| YOUR GOAL |
Of the lines below, write out exactly those from the line with "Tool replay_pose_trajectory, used" through the line with "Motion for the", both included, and skip the rest.

| SOURCE MATERIAL |
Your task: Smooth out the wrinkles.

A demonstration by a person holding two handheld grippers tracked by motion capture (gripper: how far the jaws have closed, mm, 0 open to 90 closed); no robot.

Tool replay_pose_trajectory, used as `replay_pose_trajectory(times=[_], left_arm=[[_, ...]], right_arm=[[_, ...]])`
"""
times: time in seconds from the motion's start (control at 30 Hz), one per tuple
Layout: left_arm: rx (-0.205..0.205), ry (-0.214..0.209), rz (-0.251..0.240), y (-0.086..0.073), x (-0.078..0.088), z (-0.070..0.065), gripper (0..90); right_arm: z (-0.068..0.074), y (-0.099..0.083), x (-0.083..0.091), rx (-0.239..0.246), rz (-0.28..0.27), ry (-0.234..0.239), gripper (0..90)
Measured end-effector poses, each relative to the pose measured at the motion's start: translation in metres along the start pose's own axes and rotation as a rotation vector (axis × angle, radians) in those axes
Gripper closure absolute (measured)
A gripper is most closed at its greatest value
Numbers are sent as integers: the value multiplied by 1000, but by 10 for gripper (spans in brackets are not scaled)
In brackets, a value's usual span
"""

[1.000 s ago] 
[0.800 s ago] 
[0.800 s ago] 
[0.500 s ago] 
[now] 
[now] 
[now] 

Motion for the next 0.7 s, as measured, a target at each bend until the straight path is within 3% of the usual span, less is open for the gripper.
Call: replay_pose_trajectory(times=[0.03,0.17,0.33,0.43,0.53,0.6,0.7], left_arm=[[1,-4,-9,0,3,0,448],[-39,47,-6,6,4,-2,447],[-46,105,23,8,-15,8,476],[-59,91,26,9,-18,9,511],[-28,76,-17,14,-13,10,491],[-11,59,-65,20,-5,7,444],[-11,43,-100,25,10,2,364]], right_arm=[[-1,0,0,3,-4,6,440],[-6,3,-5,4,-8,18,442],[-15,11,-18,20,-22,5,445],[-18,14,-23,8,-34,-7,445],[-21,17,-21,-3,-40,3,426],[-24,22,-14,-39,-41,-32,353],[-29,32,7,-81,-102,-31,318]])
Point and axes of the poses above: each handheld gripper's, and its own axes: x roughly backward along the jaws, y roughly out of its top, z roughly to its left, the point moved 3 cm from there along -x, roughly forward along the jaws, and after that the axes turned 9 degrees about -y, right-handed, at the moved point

| RESULT OF THE EXERCISE |
Tool replay_pose_trajectory, used as `replay_pose_trajectory(times=[_], left_arm=[[_, ...]], right_arm=[[_, ...]])`
"""
times: time in seconds from the motion's start (control at 30 Hz), one per tuple
Layout: left_arm: rx (-0.205..0.205), ry (-0.214..0.209), rz (-0.251..0.240), y (-0.086..0.073), x (-0.078..0.088), z (-0.070..0.065), gripper (0..90); right_arm: z (-0.068..0.074), y (-0.099..0.083), x (-0.083..0.091), rx (-0.239..0.246), rz (-0.28..0.27), ry (-0.234..0.239), gripper (0..90)
Measured end-effector poses, each relative to the pose measured at the motion's start: translation in metres along the start pose's own axes and rotation as a rotation vector (axis × angle, radians) in those axes
Gripper closure absolute (measured)
A gripper is most closed at its greatest value
Numbers are sent as integers: the value multiplied by 1000, but by 10 for gripper (spans in brackets are not scaled)
In brackets, a value's usual span
"""

[1.000 s ago] 
[0.800 s ago] 
[0.800 s ago] 
[0.500 s ago] 
[now] 
[now] 
[now] 

Motion for the next 0.7 s, as measured, a target at each bend until the straight path is within 3% of the usual span, less is open for the gripper.

The exercise closes with this answer.